What you are asked to do » Every line below that has the string "black" needs to be copied.

Source records »
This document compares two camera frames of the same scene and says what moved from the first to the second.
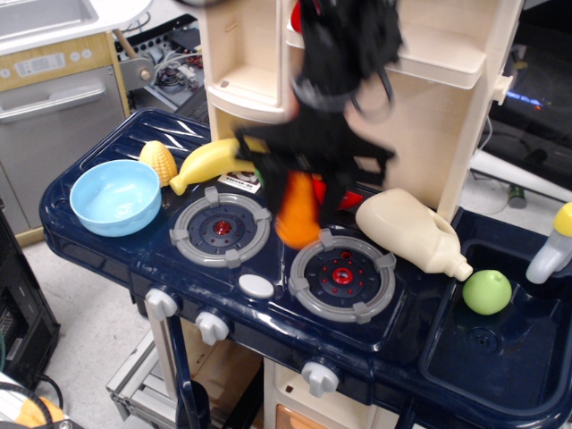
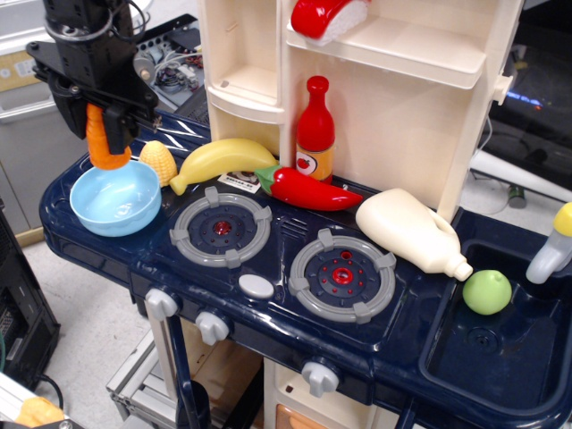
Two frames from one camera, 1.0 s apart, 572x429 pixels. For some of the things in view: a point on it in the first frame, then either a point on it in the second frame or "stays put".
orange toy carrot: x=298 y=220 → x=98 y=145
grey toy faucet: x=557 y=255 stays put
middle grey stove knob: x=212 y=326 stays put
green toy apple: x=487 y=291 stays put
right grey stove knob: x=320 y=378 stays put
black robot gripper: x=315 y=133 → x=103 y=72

--

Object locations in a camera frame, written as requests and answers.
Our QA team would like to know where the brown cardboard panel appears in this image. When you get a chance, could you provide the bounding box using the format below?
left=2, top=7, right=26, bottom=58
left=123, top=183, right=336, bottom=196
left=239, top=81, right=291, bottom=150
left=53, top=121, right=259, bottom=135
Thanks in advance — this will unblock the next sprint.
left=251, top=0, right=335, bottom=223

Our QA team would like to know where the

* * *

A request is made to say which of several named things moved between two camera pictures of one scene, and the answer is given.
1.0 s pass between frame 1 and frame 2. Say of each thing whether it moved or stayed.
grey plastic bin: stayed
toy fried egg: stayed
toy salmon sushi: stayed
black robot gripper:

Output of the task »
black robot gripper: x=315 y=133 → x=103 y=72
black robot gripper:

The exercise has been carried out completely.